How to find the perfect roommate?
If this question is running through your mind, you have to the right place.
Through psychology-backed you will learn all the necessary steps to finding a great flatmate.
- What Most People Do Wrong
- My Experience With Flatmates
- Bad Questions to Ask Potential Roommates
What Most People Do Wrong
Most people meet once, have a good feeling, and proceed to move into a flat (or accept new roommates).
That’s not a good strategy.
Some others believe they are going deeper with questions about what he does and what he likes.
And that might be even worse.
Much better is to inquire and look for compatibility in the key areas that make for a good life in the flat.

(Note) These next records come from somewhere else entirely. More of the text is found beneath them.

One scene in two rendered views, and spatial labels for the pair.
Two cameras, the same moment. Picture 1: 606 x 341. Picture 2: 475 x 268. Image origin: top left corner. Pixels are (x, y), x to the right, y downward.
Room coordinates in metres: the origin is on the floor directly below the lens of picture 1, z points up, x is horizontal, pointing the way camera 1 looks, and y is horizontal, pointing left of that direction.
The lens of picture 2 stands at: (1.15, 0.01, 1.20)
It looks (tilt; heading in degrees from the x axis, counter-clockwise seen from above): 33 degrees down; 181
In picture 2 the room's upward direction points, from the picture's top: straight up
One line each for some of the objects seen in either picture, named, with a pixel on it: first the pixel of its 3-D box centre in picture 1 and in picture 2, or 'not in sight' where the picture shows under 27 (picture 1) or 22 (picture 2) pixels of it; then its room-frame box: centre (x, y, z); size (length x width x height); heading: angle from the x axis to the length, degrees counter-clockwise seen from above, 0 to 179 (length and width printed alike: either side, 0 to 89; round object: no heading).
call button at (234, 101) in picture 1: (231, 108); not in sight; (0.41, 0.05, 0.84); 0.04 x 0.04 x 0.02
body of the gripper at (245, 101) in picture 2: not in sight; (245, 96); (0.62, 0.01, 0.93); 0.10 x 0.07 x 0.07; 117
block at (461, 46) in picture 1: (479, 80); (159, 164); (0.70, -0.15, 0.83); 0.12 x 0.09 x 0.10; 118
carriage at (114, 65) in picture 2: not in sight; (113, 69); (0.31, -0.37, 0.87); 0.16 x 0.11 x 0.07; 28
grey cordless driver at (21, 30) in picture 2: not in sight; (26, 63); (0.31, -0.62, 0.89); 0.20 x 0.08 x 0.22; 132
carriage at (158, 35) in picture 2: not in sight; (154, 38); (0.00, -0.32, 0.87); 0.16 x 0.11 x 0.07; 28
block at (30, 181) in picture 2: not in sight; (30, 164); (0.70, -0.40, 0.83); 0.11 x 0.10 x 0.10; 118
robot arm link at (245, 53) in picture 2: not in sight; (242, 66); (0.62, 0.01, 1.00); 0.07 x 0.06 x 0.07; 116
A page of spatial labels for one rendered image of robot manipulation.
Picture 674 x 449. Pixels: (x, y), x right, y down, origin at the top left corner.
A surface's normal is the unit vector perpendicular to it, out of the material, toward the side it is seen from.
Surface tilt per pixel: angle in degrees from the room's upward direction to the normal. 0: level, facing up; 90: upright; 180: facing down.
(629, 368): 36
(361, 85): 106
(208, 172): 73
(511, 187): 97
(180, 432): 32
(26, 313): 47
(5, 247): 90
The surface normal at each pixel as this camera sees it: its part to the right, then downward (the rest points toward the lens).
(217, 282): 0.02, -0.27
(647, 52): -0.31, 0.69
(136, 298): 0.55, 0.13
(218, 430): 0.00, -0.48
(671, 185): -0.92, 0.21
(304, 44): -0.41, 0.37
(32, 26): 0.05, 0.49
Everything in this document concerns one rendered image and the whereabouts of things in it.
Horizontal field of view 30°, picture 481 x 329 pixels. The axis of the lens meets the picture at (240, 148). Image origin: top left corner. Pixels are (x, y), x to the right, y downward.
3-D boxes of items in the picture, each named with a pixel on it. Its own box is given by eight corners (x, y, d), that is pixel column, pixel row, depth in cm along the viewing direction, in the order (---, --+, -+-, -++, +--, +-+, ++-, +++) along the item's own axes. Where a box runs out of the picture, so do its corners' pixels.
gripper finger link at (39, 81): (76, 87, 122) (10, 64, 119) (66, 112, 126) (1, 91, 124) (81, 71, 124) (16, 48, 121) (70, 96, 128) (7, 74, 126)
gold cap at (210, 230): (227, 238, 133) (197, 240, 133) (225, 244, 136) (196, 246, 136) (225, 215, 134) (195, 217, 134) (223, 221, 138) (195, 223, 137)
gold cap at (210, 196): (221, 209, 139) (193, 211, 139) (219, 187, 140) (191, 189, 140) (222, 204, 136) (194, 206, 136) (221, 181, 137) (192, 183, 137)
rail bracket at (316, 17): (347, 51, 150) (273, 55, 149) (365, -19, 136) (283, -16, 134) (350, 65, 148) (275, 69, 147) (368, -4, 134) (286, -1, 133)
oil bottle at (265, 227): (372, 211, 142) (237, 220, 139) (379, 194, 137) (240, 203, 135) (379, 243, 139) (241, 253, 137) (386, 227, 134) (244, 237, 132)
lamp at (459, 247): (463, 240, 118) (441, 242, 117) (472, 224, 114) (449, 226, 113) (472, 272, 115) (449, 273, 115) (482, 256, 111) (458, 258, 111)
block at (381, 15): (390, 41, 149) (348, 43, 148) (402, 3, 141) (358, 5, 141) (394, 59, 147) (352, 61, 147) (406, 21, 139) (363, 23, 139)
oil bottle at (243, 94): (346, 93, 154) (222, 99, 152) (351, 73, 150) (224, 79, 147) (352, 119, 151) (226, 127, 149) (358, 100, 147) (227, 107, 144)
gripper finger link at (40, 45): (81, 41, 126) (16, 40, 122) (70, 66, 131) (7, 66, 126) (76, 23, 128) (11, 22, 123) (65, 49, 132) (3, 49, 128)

At the end of this article, you will know exactly what to look for in a roommate to find the best roommate you can get.
My Experience With Flatmates
Since I moved out of my parents’ house my life has been a continuous experience in flat-sharing.
I have traveled the world and the seven seas sharing flats, and if I’ve learned anything… No, it’s not that everybody’s looking for something -albeit that’s also true-, it’s that who you share your space with matters.
My name is Lucio, I am a psychology buff and all of my work is basically about people and human dynamics.
Through studies and personal experience, I realized that to find the perfect roommate you should match in the following traits:
#1. Match Extroversion Levels
The very first personality trait you must match is your extraversion-introversion levels.
Extraversion is on a continuum:
Few people are 100% introverted or 100% introverted, and people in the middle are often referred to as “ambiverts“.
This is all the more important if you are very introverted or very extroverted because life together will be hell.
The introvert will think the extrovert is annoying and overbearing, and the extrovert will think the introvert is slippery, and “weird” and that he hates him.
Basically, when two people at the opposite end of the extraversion level meet, they end up looking like an anxious-avoidant relationship: the extrovert chases for talking and connection while the introvert runs away.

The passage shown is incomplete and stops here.